Il progetto, coordinato dalla Sclavo Vaccines Association, ha coinvolto dodici partner provenienti da otto Paesi, tra cui l’Università di Siena. A guidare il consorzio è la professoressa Donata Medaglini, ordinaria di Microbiologia e Microbiologia Clinica dell’Ateneo senese, prorettrice vicaria e Chief Scientific Officer della Sclavo Vaccines Association.
La salmonellosi non tifoidea invasiva è una malattia infettiva negletta diffusa soprattutto nell’Africa subsahariana, dove colpisce in particolare i bambini sotto i cinque anni e le persone immunodepresse, con un tasso di mortalità stimato intorno al 14%. La crescente resistenza agli antibiotici rende ancora più urgente la disponibilità di un vaccino efficace.
Nel corso del progetto è stato condotto uno studio clinico di fase I in Europa e in Kenya per valutare sicurezza e risposta immunitaria del vaccino sperimentale iNTS-GMMA, sviluppato dal GSK Vaccine Institute for Global Health attraverso un’innovativa tecnologia basata su vescicole della membrana esterna di batteri geneticamente modificati.

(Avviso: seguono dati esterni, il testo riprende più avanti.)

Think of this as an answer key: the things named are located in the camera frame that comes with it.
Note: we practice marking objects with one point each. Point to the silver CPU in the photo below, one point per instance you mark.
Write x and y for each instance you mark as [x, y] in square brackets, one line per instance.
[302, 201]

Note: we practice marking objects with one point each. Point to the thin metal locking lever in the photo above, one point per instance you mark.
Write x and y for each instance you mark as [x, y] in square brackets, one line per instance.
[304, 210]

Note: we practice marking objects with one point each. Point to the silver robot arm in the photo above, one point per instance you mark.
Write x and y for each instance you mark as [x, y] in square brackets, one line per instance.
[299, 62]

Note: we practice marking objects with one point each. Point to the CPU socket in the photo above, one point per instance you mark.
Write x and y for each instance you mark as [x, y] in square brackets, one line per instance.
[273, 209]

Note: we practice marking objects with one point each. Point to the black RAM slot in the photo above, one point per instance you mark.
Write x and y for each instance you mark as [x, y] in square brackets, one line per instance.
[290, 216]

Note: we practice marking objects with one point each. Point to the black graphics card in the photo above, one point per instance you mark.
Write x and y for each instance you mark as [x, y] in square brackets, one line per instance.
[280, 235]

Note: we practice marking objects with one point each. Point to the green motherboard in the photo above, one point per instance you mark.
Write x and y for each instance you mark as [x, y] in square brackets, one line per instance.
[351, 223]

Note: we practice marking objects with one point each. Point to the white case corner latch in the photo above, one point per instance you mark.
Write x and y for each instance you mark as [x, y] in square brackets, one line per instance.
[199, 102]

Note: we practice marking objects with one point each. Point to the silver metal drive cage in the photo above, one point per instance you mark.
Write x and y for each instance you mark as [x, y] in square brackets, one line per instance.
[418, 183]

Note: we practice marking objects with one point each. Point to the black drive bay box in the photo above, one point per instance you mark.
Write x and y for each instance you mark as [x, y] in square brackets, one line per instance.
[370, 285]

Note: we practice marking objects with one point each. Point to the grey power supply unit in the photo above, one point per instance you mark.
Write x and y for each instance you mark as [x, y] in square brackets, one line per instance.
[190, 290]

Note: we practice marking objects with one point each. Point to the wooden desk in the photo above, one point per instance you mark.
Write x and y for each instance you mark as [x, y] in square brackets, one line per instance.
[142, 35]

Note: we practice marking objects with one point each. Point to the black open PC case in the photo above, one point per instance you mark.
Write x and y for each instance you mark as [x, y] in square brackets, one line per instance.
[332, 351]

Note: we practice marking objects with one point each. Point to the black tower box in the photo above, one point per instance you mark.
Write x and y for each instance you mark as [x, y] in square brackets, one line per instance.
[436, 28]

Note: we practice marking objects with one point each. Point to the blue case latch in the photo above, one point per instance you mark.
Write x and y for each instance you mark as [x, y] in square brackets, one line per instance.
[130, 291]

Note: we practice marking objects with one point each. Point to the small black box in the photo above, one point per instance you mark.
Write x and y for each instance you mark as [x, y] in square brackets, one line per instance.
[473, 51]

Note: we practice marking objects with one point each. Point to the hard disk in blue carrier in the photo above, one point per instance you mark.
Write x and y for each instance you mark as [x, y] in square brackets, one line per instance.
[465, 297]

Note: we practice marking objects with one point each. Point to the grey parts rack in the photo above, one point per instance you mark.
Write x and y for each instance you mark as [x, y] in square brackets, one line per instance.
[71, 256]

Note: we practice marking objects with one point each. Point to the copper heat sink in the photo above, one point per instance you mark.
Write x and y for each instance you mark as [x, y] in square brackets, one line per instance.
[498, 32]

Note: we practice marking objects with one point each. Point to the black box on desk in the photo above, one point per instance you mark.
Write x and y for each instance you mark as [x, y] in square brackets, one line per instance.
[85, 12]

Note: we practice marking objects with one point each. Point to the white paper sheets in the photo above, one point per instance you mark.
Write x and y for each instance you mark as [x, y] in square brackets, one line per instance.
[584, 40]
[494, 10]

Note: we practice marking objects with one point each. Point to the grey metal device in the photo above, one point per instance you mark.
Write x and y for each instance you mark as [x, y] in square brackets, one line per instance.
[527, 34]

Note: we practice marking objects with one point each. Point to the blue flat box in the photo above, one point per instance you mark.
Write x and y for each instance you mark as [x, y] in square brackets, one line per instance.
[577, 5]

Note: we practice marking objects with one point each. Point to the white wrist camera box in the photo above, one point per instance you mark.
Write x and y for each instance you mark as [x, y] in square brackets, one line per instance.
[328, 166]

Oltre allo studio clinico, il consorzio ha realizzato analisi immunologiche e sieroepidemiologiche per approfondire la diffusione della malattia e accelerare lo sviluppo del vaccino destinato alle popolazioni delle aree endemiche. Il progetto ha inoltre consolidato la collaborazione internazionale tra enti di ricerca, valorizzando anche il sostegno della Regione Toscana alle attività scientifiche.